Feature/sdk reporting #316

EspressoTrip-v2 · 2025-08-04T09:42:01Z

Connection SDK reporting.
Stores sdk data for user connections on the instance. Open edition storage is disabled by default, so no impact on attached databases. Event emitter engine is extendable for other use cases as it is attached to the service context.

Additions:

Event emitter engine
Posgres report storage factory
Mongo report storage factory

Basic flow:

User connects, user information, jwt and meta are stored
User connection refreshes or reconnects, if the connection event is within the same day the stored initial connection is updated. Else new connection is stored
User disconnects connection is updated as disconnected, using the previously connected time for long running connections

packages/types/src/events.ts

modules/module-postgres-storage/src/types/models/SdkReporting.ts

packages/service-core/src/storage/StorageProvider.ts

packages/types/src/events.ts

packages/service-core/src/system/ServiceContext.ts

packages/service-core/src/routes/endpoints/sync-stream.ts

packages/service-core/src/routes/endpoints/socket-route.ts

packages/service-core/src/emitters/EmitterEngine.ts

...es/module-mongodb-storage/src/migrations/db/migrations/1752661449910-connection-reporting.ts

.../module-mongodb-storage/src/storage/implementation/MongoTestReportStorageFactoryGenerator.ts

packages/types/src/reports.ts

rkistner · 2025-08-21T09:10:33Z

packages/types/src/reports.ts

+export type SubscribeEvents = {
+  [EventsEngineEventType.SDK_CONNECT_EVENT]: ClientConnectionEventData;
+  [EventsEngineEventType.SDK_DISCONNECT_EVENT]: ClientDisconnectionEventData;
+  [EventsEngineEventType.SDK_DELETE_OLD]: DeleteOldConnectionData;


What emits this event?

In this instance its the report module.

rkistner · 2025-08-21T09:15:48Z

packages/types/src/reports.ts

+  client_id?: string;
+  user_id: string;
+  user_agent?: string;
+  jwt_exp?: Date;


We can make this required - added comments elsewhere.

This is a side effect of the Context object in most part

packages/service-core/src/routes/endpoints/socket-route.ts

rkistner · 2025-08-21T09:44:04Z

modules/module-postgres-storage/src/storage/PostgresReportStorageFactory.ts

+        user_id = ${{ type: 'varchar', value: user_id }}
+        AND client_id = ${{ type: 'varchar', value: client_id }}
+        AND connected_at = ${{ type: 1184, value: connectIsoString }}


While the probability is low, there could be multiple connections with the same (user_id, client_id, connected_at) combination. I'd recommend using a unique id per connection instead. Two options:

Use the existing rid (request id) we generate for the logger - that could perhaps form the primary key here. This would be nice in that we could correlate these connections with the logs, but it would require some refactoring to make that id available in the request context.

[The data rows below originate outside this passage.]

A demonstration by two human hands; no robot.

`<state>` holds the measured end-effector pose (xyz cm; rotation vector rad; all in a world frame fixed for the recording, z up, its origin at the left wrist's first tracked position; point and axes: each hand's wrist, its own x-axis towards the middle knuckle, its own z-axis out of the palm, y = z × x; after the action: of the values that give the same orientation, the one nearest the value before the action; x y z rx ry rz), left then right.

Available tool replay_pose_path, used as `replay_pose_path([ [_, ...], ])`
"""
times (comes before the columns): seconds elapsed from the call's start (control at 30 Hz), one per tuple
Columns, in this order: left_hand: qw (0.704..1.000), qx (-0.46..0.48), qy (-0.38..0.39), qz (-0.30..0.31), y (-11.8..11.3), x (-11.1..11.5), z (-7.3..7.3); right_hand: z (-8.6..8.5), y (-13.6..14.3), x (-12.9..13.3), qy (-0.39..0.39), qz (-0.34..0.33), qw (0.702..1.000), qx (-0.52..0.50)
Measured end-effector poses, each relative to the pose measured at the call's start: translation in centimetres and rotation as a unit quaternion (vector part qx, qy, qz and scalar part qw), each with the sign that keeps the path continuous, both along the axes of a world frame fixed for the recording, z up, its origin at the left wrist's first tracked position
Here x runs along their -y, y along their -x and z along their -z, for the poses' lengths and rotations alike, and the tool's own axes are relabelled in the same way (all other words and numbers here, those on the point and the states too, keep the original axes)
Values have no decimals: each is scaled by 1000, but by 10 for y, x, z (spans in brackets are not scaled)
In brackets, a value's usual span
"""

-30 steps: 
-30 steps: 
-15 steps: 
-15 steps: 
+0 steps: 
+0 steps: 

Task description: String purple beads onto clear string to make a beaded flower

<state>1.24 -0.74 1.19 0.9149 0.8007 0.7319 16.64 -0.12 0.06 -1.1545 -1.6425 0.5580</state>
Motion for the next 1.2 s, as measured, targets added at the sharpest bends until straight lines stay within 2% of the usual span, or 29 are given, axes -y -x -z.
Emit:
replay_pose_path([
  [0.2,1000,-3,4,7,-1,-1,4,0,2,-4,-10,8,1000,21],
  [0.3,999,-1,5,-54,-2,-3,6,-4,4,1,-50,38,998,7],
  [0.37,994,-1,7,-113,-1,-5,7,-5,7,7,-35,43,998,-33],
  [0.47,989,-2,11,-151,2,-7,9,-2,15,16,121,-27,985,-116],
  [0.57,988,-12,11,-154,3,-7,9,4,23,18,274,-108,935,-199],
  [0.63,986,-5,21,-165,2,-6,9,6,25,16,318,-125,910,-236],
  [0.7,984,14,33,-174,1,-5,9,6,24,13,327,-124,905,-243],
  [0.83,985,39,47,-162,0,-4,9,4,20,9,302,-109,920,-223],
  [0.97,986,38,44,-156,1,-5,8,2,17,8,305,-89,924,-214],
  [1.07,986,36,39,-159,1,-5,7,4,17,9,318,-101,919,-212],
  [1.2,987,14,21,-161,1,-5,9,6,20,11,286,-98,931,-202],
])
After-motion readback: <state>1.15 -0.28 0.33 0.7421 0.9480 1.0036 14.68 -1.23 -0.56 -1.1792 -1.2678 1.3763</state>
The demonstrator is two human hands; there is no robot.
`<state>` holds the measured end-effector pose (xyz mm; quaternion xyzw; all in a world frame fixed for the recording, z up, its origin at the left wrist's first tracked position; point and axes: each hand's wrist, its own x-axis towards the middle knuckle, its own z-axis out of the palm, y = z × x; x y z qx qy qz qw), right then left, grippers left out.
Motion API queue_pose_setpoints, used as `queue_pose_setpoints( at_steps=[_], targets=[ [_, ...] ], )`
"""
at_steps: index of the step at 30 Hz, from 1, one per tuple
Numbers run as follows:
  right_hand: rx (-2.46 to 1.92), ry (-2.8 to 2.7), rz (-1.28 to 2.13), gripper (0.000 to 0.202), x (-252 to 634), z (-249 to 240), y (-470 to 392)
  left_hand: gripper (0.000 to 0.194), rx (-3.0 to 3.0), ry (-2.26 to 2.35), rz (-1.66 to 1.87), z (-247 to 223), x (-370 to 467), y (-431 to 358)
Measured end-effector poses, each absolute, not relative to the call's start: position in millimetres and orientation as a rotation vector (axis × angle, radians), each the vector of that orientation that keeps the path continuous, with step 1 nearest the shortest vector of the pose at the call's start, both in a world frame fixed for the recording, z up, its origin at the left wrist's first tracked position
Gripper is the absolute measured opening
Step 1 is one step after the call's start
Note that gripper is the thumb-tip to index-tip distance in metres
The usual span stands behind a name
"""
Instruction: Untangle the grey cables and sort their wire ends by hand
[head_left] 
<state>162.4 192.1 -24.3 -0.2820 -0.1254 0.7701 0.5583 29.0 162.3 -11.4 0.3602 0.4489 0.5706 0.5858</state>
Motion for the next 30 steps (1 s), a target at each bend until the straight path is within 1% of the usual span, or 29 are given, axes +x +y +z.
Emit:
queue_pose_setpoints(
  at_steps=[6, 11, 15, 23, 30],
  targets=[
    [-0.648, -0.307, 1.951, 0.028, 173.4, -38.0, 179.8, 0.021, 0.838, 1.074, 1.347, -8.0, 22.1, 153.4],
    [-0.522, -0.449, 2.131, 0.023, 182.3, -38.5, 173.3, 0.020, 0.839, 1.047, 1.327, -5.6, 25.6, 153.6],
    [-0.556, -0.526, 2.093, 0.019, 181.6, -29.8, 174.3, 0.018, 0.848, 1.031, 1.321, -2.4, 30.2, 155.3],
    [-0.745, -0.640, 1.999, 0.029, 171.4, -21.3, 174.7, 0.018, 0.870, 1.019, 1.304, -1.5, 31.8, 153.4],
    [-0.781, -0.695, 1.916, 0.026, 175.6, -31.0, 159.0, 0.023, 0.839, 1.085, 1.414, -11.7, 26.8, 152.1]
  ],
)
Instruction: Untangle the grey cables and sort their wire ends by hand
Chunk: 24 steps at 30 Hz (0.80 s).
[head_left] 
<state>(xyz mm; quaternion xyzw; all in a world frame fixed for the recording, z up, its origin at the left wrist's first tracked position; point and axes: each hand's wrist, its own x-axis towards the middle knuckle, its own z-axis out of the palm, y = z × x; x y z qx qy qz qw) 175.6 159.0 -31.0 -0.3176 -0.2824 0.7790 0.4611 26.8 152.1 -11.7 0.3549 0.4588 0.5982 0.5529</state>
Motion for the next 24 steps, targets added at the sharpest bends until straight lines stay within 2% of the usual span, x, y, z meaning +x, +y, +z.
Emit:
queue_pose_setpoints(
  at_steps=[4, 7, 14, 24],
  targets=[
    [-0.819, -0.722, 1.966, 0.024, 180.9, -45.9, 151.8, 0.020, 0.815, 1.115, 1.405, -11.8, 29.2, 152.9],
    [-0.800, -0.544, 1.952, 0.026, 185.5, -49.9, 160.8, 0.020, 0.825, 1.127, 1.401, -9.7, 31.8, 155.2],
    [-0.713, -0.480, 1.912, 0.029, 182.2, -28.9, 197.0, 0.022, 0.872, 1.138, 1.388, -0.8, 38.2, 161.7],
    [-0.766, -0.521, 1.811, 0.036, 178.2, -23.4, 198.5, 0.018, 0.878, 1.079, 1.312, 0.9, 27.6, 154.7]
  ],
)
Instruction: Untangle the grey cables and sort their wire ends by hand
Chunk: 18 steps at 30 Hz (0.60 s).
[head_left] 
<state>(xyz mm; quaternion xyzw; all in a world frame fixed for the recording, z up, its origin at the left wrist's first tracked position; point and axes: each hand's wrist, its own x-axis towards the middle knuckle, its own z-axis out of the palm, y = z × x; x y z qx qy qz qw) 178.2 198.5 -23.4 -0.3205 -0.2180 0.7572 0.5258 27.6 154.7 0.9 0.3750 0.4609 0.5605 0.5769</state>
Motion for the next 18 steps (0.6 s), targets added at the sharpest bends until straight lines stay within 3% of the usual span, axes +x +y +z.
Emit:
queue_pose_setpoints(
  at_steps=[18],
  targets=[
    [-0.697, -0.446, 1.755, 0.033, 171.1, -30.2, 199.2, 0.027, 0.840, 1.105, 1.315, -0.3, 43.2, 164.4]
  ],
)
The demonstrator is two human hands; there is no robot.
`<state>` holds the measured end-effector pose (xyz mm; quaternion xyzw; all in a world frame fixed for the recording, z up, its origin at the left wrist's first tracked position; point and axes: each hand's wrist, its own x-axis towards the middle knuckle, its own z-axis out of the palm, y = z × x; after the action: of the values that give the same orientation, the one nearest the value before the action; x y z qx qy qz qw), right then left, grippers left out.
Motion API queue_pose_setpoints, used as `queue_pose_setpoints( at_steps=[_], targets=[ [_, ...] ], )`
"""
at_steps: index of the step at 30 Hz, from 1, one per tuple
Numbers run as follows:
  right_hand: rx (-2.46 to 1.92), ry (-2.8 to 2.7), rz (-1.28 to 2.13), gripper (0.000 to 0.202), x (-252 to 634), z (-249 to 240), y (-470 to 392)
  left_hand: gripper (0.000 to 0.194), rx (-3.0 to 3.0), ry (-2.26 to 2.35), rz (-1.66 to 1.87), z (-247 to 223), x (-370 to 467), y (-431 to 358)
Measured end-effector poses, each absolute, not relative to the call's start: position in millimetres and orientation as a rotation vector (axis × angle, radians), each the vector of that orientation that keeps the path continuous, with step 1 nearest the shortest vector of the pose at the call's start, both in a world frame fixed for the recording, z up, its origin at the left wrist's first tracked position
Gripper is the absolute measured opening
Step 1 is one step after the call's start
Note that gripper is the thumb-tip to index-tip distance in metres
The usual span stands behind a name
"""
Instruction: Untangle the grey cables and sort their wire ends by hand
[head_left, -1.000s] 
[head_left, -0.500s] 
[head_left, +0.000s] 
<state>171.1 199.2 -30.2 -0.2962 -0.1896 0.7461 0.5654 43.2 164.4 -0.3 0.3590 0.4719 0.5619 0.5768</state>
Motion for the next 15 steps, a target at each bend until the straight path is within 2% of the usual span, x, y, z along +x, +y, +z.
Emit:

Return the id from the reportClientConnection event, then use that id when disconnecting.

I originally used that, but when we moved to updating an existing document. It was no longer viable option.

While the probability is low, there could be multiple connections with the same (user_id, client_id, connected_at) combination. I'd recommend using a unique id per connection instead. Two options:

Use the existing rid (request id) we generate for the logger - that could perhaps form the primary key here. This would be nice in that we could correlate these connections with the logs, but it would require some refactoring to make that id available in the request context.

Return the id from the reportClientConnection event, then use that id when disconnecting.

Could you give me an example when this (user_id, client_id, connected_at) might occur?
My understanding is the client_id is basically linked to the client db and would only change if there was a reinstall of the application... So would that mean that there is an instance where an application could be installed by the same user on a different device connected to the same instance and have the same client_id generated but with a different sdk?

In most cases the client_id should be unique, but we don't have any guarantees on that. For example, the user can copy the database to another device (maybe not on Android/iOS, but on desktop it's easy), in which case the same client_id would be present on both. Older SDKs do not send client_id at all. And in some cases, the user_id is not unique either.

When combining with the connect_at timestamp it should be very rare that you get duplicates, but it is possible.

That said, since we're only "pre-aggregating" these connections per (user_id, client_id, day) anyway, I guess that doesn't really make a difference, and we can keep this as-is.

rkistner · 2025-08-21T09:44:36Z

modules/module-mongodb-storage/src/storage/MongoReportStorage.ts

+        client_id,
+        user_id,
+        connected_at


Same as for postgres - we should use connection ids here, rather than assume this combination is unique.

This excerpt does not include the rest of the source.